▼
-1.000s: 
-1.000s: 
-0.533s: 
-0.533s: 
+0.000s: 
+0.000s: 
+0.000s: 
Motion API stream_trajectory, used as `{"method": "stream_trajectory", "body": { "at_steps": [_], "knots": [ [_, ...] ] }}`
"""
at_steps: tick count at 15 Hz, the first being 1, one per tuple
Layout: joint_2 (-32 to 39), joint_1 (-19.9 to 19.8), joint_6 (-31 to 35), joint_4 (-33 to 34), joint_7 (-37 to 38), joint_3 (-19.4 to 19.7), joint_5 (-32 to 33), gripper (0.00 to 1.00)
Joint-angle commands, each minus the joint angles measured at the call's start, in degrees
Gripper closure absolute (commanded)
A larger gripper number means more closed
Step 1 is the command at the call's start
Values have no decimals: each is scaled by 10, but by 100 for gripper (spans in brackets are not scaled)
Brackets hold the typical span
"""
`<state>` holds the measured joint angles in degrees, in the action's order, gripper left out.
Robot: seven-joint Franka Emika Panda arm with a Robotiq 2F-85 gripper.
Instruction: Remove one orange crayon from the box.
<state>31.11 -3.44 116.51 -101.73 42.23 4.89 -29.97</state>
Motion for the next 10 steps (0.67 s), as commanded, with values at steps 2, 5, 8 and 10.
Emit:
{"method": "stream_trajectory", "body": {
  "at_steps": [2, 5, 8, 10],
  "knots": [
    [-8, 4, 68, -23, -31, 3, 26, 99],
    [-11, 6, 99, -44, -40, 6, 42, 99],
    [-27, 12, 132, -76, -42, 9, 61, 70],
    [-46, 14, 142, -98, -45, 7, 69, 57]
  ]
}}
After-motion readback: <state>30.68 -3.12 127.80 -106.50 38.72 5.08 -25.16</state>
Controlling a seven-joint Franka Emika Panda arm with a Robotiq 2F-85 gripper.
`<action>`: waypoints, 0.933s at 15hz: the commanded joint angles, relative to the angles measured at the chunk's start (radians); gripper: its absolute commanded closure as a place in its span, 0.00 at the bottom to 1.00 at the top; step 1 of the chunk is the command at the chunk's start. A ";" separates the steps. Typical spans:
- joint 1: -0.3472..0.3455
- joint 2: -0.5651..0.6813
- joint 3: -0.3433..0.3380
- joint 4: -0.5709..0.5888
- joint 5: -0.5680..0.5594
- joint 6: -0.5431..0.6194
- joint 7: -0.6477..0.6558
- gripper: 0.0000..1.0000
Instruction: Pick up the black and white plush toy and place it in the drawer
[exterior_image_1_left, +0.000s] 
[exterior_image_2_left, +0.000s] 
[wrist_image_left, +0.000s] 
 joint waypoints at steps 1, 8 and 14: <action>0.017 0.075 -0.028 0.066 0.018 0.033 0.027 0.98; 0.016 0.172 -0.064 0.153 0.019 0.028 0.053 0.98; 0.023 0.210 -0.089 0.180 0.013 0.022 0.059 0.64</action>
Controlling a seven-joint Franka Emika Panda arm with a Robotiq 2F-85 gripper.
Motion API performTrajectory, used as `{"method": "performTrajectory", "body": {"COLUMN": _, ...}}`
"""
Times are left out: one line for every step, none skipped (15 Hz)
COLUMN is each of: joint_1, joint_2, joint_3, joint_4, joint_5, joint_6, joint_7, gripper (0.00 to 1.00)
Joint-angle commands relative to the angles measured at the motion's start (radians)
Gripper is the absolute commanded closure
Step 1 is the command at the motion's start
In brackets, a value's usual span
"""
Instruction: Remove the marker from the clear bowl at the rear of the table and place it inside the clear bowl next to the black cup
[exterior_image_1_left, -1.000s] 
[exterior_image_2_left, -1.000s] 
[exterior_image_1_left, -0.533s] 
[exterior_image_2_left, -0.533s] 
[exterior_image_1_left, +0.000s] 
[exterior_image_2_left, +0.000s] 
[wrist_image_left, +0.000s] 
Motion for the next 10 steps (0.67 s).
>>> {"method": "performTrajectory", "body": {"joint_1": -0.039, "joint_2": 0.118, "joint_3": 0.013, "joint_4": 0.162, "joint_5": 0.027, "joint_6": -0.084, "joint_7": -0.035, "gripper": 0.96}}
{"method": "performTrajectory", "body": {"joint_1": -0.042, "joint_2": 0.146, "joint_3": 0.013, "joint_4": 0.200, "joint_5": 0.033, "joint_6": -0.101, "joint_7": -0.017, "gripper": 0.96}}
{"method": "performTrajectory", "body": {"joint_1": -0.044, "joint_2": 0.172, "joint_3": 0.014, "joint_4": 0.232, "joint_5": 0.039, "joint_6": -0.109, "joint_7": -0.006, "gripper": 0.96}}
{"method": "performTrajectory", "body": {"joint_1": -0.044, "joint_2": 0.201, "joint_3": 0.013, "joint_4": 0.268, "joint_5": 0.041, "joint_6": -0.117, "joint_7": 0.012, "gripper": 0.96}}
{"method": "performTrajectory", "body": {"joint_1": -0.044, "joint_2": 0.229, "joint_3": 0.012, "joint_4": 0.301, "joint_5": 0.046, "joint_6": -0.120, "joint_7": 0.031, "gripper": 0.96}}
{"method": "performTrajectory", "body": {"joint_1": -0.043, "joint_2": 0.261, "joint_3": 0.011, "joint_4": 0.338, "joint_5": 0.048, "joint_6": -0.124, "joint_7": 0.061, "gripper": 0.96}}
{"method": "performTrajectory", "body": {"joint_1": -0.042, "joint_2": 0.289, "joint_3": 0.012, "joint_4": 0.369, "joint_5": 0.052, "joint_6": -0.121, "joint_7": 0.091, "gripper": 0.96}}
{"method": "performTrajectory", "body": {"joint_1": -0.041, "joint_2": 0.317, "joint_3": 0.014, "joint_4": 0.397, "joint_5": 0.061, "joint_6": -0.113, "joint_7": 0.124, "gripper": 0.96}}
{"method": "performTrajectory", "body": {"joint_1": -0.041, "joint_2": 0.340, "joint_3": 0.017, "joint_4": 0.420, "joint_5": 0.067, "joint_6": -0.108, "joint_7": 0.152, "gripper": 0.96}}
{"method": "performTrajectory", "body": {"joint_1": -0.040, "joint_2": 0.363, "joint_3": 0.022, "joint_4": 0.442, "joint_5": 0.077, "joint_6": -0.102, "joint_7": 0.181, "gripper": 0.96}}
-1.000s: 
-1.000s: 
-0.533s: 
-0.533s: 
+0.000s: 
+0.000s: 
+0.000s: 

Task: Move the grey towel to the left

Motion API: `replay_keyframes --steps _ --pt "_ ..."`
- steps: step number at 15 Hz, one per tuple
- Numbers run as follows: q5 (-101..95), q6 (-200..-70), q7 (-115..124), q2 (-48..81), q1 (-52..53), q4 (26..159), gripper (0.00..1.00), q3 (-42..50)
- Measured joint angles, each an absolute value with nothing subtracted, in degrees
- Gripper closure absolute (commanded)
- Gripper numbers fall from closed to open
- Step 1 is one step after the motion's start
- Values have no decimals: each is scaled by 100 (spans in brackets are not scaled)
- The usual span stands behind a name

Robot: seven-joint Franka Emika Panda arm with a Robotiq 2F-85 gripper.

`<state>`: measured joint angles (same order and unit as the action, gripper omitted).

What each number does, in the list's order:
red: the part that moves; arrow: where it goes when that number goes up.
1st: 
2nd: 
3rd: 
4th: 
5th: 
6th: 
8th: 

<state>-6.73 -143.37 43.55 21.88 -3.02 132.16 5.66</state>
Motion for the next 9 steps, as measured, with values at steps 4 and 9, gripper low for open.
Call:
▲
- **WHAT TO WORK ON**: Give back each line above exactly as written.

- **ANSWER BELOW**:
-1.000s: 
-1.000s: 
-0.533s: 
-0.533s: 
+0.000s: 
+0.000s: 
+0.000s: 
Motion API stream_trajectory, used as `{"method": "stream_trajectory", "body": { "at_steps": [_], "knots": [ [_, ...] ] }}`
"""
at_steps: tick count at 15 Hz, the first being 1, one per tuple
Layout: joint_2 (-32 to 39), joint_1 (-19.9 to 19.8), joint_6 (-31 to 35), joint_4 (-33 to 34), joint_7 (-37 to 38), joint_3 (-19.4 to 19.7), joint_5 (-32 to 33), gripper (0.00 to 1.00)
Joint-angle commands, each minus the joint angles measured at the call's start, in degrees
Gripper closure absolute (commanded)
A larger gripper number means more closed
Step 1 is the command at the call's start
Values have no decimals: each is scaled by 10, but by 100 for gripper (spans in brackets are not scaled)
Brackets hold the typical span
"""
`<state>` holds the measured joint angles in degrees, in the action's order, gripper left out.
Robot: seven-joint Franka Emika Panda arm with a Robotiq 2F-85 gripper.
Instruction: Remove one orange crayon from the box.
<state>31.11 -3.44 116.51 -101.73 42.23 4.89 -29.97</state>
Motion for the next 10 steps (0.67 s), as commanded, with values at steps 2, 5, 8 and 10.
Emit:
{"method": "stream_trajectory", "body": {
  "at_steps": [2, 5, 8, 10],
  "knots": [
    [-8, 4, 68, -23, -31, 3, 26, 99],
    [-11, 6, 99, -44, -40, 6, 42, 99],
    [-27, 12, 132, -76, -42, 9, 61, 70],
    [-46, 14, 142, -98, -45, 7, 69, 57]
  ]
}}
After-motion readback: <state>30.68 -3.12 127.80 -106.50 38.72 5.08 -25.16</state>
Controlling a seven-joint Franka Emika Panda arm with a Robotiq 2F-85 gripper.
`<action>`: waypoints, 0.933s at 15hz: the commanded joint angles, relative to the angles measured at the chunk's start (radians); gripper: its absolute commanded closure as a place in its span, 0.00 at the bottom to 1.00 at the top; step 1 of the chunk is the command at the chunk's start. A ";" separates the steps. Typical spans:
- joint 1: -0.3472..0.3455
- joint 2: -0.5651..0.6813
- joint 3: -0.3433..0.3380
- joint 4: -0.5709..0.5888
- joint 5: -0.5680..0.5594
- joint 6: -0.5431..0.6194
- joint 7: -0.6477..0.6558
- gripper: 0.0000..1.0000
Instruction: Pick up the black and white plush toy and place it in the drawer
[exterior_image_1_left, +0.000s] 
[exterior_image_2_left, +0.000s] 
[wrist_image_left, +0.000s] 
 joint waypoints at steps 1, 8 and 14: <action>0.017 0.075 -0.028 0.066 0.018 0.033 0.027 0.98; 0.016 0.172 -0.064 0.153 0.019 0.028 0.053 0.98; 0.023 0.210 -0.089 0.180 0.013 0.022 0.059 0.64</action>
Controlling a seven-joint Franka Emika Panda arm with a Robotiq 2F-85 gripper.
Motion API performTrajectory, used as `{"method": "performTrajectory", "body": {"COLUMN": _, ...}}`
"""
Times are left out: one line for every step, none skipped (15 Hz)
COLUMN is each of: joint_1, joint_2, joint_3, joint_4, joint_5, joint_6, joint_7, gripper (0.00 to 1.00)
Joint-angle commands relative to the angles measured at the motion's start (radians)
Gripper is the absolute commanded closure
Step 1 is the command at the motion's start
In brackets, a value's usual span
"""
Instruction: Remove the marker from the clear bowl at the rear of the table and place it inside the clear bowl next to the black cup
[exterior_image_1_left, -1.000s] 
[exterior_image_2_left, -1.000s] 
[exterior_image_1_left, -0.533s] 
[exterior_image_2_left, -0.533s] 
[exterior_image_1_left, +0.000s] 
[exterior_image_2_left, +0.000s] 
[wrist_image_left, +0.000s] 
Motion for the next 10 steps (0.67 s).
>>> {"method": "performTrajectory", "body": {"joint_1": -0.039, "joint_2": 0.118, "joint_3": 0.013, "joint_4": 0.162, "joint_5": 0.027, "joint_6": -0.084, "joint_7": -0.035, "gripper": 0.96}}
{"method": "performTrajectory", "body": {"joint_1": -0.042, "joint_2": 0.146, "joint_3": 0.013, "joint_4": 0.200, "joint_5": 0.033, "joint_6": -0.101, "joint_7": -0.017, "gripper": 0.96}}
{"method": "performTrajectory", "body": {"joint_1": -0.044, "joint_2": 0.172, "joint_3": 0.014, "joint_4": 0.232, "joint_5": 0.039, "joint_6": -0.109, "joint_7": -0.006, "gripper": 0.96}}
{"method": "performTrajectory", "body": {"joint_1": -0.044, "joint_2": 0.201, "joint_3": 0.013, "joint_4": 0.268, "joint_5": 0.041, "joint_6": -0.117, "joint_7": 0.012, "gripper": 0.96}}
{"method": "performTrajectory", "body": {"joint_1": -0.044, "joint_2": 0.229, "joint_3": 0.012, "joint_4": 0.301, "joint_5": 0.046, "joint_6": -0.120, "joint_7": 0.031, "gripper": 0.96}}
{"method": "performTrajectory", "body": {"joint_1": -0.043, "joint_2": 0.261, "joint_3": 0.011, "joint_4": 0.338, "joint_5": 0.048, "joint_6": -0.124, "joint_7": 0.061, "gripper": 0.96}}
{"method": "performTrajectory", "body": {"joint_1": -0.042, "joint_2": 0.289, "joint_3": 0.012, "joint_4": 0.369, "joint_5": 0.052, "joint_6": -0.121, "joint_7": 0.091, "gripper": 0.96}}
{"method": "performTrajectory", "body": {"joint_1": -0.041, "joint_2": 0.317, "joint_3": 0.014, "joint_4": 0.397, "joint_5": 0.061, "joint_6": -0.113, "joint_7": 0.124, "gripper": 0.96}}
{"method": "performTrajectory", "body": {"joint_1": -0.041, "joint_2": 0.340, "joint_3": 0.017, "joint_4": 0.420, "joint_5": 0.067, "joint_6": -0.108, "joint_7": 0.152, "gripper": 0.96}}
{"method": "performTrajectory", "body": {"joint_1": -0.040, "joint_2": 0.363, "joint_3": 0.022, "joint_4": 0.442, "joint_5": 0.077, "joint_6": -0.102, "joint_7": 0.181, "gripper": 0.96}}
-1.000s: 
-1.000s: 
-0.533s: 
-0.533s: 
+0.000s: 
+0.000s: 
+0.000s: 

Task: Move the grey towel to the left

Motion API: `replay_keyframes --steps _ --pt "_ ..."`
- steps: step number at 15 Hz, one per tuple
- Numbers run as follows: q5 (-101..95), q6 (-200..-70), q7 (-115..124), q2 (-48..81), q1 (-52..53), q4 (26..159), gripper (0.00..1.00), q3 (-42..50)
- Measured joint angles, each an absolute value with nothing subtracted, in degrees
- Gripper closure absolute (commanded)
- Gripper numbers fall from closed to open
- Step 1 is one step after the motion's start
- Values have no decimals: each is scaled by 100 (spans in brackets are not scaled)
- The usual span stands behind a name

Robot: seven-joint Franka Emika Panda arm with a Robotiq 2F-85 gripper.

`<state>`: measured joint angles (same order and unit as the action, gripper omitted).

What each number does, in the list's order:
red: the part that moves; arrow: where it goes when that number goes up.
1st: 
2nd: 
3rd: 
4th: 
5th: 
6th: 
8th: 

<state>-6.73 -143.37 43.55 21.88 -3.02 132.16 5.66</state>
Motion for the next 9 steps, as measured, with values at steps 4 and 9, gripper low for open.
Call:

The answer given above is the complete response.